Ich weiß aber: Mein Eintreten gegen das eine verletzt oft die, die vom Anderen getroffen werden. Ich weiß auch: Ich kann nicht alles Unrecht in einen Topf werfen, weil ich dann verharmlose und ohne es zu wollen mithelfe, Ursachen und Motive zu verschleiern.
Mir hilft die biblische Erzählung von zwei mutigen, widerständigen Frauen weiter. Schifra und Pua.
Ich weiß nicht, ob Sie sie kennen: Beide sind hebräische Hebammen, in der Zeit, von der die Bibel erzählt, dass Israel in Ägypten Frondienst tut. Pharao, der ägyptische Herrscher, möchte die Fremdlinge loswerden und befiehlt, die neugeborenen jüdischen Jungs zu töten. Schifra und Pua widersetzen sich und machen das nicht. Sie sind ihrem Volk und Glauben verpflichtet! Wie könnten Sie die Kinder ihres eigenen Volkes umbringen? Sie leisten Widerstand gegen Antisemitismus!

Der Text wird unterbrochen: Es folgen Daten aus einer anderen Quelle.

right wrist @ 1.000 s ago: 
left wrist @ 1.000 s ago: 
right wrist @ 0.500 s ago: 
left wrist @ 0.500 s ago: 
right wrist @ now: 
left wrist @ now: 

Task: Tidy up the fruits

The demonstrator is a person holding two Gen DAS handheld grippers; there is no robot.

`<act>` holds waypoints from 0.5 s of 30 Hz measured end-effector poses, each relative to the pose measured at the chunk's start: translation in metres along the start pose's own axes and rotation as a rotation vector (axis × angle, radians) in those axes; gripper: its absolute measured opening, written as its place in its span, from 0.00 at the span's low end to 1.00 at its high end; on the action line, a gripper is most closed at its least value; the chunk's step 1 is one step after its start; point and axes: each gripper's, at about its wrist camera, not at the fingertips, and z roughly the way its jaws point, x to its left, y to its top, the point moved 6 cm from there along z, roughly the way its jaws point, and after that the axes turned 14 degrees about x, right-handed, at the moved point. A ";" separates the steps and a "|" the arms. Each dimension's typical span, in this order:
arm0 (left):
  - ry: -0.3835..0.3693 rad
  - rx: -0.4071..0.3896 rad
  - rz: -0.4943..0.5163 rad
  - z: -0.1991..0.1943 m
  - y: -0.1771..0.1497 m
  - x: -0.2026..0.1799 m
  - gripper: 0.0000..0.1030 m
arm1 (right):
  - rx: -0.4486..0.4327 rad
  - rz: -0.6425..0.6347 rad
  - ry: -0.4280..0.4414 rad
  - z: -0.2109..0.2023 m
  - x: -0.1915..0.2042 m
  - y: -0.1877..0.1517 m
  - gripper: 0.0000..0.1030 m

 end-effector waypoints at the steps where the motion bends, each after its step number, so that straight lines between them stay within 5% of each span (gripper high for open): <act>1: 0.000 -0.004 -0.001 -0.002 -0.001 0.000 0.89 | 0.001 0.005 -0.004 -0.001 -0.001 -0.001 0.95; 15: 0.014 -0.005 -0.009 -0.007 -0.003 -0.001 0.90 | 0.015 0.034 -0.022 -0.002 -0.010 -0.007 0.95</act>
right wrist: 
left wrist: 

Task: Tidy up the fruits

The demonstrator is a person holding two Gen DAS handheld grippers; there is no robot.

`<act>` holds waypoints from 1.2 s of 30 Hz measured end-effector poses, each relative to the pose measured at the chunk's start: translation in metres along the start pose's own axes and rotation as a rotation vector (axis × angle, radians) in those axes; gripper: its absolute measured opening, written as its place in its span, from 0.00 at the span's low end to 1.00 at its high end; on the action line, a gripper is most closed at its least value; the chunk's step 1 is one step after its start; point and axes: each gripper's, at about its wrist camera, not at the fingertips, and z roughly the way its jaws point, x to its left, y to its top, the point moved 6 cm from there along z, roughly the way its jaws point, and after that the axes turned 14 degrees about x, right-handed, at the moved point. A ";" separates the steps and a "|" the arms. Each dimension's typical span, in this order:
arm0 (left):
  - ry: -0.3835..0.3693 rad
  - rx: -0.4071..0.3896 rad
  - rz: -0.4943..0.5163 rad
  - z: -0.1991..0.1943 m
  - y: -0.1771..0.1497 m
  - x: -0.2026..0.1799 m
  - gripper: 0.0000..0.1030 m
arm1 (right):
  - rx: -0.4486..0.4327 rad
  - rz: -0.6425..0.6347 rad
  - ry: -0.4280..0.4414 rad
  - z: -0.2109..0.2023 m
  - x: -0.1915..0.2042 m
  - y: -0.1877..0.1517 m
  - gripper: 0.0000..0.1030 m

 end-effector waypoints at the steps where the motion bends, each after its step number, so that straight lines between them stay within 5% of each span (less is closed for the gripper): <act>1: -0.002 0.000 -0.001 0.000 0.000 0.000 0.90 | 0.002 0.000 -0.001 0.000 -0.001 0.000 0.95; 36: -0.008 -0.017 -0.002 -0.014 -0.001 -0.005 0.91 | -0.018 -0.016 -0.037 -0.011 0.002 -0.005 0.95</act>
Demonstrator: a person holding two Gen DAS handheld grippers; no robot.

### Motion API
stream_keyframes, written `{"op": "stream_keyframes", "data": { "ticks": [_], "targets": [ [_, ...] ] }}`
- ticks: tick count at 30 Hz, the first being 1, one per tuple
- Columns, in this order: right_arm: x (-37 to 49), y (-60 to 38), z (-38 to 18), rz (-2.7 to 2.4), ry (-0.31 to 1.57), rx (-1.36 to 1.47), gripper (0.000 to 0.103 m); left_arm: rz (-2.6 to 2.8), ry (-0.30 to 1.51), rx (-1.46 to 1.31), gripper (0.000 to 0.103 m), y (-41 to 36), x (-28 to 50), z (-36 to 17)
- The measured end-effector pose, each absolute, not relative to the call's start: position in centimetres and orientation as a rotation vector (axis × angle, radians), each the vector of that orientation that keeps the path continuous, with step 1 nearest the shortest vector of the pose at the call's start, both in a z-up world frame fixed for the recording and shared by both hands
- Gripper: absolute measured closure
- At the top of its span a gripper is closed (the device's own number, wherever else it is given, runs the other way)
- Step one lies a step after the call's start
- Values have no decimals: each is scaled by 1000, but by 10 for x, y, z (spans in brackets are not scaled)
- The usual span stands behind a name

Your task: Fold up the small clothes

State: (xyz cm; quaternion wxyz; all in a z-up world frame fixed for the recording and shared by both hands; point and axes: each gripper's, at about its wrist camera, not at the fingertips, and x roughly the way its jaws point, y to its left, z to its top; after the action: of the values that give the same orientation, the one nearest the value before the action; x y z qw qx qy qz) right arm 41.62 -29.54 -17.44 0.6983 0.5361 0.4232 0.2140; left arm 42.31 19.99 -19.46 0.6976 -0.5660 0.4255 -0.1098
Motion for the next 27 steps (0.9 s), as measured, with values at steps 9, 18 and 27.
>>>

Schifra und Pua sind nicht nur Hebräerinnen, sie sind auch Hebammen und so besonders dem neuen Leben, dem am Leben halten verpflichtet. Wie könnten Sie neugeborene Kinder sterben lassen? Sie leisten Widerstand gegen den Befehl zu töten oder sterben zu lassen, gegen jede humanitäre Katastrophe!
Schifra und Pua sind Hebräerinnen und Hebammen. Und sie sind unabhängige Frauen. Sie sind ihrem Gewissen verpflichtet. Wie könnten sie mörderischen Befehlen folgen? Sie leisten Widerstand gegen den Versuch, ihre Freiheit und Integrität zu untergraben.
Diese beiden Frauen gehören zu meinen Vorbildern: Sie widerstehen dem Antisemitismus ihrer Zeit. Sie widerstehen der Unmenschlichkeit ihrer Zeit. Und sie bewahren ihre innere Freiheit, indem sie nur ihrem eigenen Gewissen gehorchen.
Ich will es machen wie sie: dem Antisemitismus meiner Zeit widerstehen. Aber mich auch weigern, Krieg und Töten und humanitäre Katstrophen für nötig oder selbstverständlich zu halten. Und ich will in meinem Gewissen frei bleiben und laut widersprechen, wenn rechtsextreme Parolen bei vielen verfangen und Gehör finden.
Ich löse das Dilemma unserer Zeit nicht.
Aber wenn ich Schifra und Pua folge, gibt es eine Perspektive, in der Widerstand gegen Antisemitismus und gegen Krieg und Sterben lassen und gegen den Angriff auf unabhängige Gewissen zusammengesehen werden können.
Und: Das Wissen um Schifra und Pua verdanken wir jüdischen Männern und Frauen, die ihre Geschichte weitererzählt haben durch die Zeiten hindurch und schließlich aufgeschrieben und den heiligen Schriften hinzugefügt haben. Ohne diese jüdische Treue zur eigenen Geschichte wüssten wir nicht von ihnen.
Für diese Treue bin ich als Mensch von heute von Herzen dankbar.